Note: I used organic vegetables so I didn’t peel the zucchini but you are free to do so.

 

Veg Biryani

Here I am presenting to you an aromatic full of different flavors and traditional spices restaurant style Biryani which you can prepare at home.
This Biryani will boost your appetite and awaken your senses, try it yourself to believe it!

Serves 4
Ingredients:
2 sticks of celery and carrots (cut in long and thick slices)
20 cauliflower florets
1-1/2 cups of basmati rice (thoroughly washed and soaked for 15 minutes)
2 cups of fresh mint leaves
200 gms of cubed size paneer
1 cup chopped cilantro
3 tbsp oil for cooking vegetables
1 tbsp of oil for cooking rice
salt as per taste
2-3 cups of yogurt stirred vigorously
1 cup raw cashews
1 big green chili sliced
2 big potatoes french fries cut
cinnamon, few bay leaves,  2 cardamoms, 2-3 cloves for cooking rice
1 tbsp garam masala
2 tbsp biryani masala
2 tbsp curry powder
1 cup roasted cabbage
2 tsp saffron/Kesar
Please check (Measurements)


Process: Heat the oil in the pot or the skillet and first put potatoes one by one in it. Once they turn golden then add the paneer cubes and repeat the same with them.

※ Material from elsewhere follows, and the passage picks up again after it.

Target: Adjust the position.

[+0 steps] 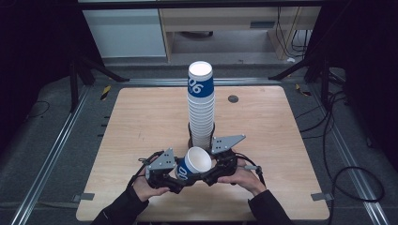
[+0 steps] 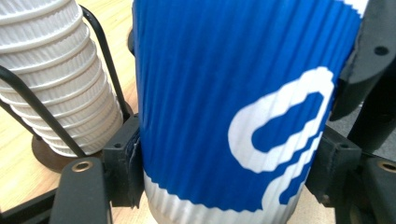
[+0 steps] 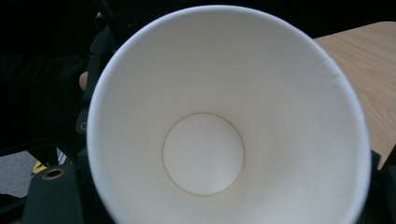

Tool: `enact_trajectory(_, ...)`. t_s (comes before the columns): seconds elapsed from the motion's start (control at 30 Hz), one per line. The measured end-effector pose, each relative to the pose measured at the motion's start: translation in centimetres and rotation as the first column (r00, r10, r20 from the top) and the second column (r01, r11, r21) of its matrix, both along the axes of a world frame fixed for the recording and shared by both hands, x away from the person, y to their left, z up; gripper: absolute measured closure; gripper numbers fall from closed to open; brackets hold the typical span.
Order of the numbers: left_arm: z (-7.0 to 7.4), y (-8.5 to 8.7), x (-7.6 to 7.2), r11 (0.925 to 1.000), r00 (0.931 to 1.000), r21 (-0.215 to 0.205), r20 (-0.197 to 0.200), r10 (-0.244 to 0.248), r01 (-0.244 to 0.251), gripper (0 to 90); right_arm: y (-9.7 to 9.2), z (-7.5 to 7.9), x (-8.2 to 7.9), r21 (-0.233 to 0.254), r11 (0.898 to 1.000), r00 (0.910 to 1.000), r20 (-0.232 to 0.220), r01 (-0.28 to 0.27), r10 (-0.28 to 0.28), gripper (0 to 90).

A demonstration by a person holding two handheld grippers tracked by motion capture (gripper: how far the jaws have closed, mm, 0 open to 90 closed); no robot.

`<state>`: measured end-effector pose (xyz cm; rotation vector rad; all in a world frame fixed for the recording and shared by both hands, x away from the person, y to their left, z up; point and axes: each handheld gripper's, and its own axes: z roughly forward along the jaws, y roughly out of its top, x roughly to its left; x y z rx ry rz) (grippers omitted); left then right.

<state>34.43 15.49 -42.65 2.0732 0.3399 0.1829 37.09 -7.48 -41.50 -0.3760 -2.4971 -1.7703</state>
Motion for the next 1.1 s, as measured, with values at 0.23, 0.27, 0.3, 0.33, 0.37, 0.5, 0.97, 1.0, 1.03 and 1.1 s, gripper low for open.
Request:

Keeping the heat on medium add the remaining vegetables and the powdered spices with some little salt as per taste.
Mix everything well, cover with a lid and cook for 5 minutes. By the time the vegetables are cooking add the soaked rice in 3-4 cups of boiling water with the whole spices and oil. Cover with a lid and bring to a boil. Once the water boils you drain the water and empty the rice with the whole spices in a bowl. (Make sure the rice is only 70% cooked).
Allow the rice to cool down.
Remove the lid from the vegetables, add the fresh mint leaves + green chili and mix it well. Add some yogurt and mix it well again.
Once the initial yogurt is mixed well then add some more yogurt and cook it with the vegetables till the water of the yogurt evaporates. (This should be done without the lid covered).

Now take two pots one smaller than the other such that the smaller pot can easily be placed inside the bigger one.
In the bigger pot boil some water only covering 1/4 portion of the pot.
Heat the smaller pot on medium and add the partially cooked vegetables in it, add some yogurt, the cashews, and some more salt. Mix all well reducing the heat to low so that it only simmers.
Now add some roasted cabbage or roasted coconut and mix it.
Put the rice as a layer on the vegetables, sprinkle some roasted cabbage on the rice.
Putting little bit of more or remaining vegetables on the top again sprinkle some more salt and then layer it again with rice.
Sprinkle some saffron, cilantro and roasted cabbage on top of the rice.
Turn off the stove for the small pot of biryani and place it inside the bigger pot which is boiling. Cover it with the bigger lid, keeping the heat on medium let the biryani steam in it for 5-7 minutes.
Turn off the stove and with a broad spatula dig in the rice making sure all the layers are placed on the plate to serve.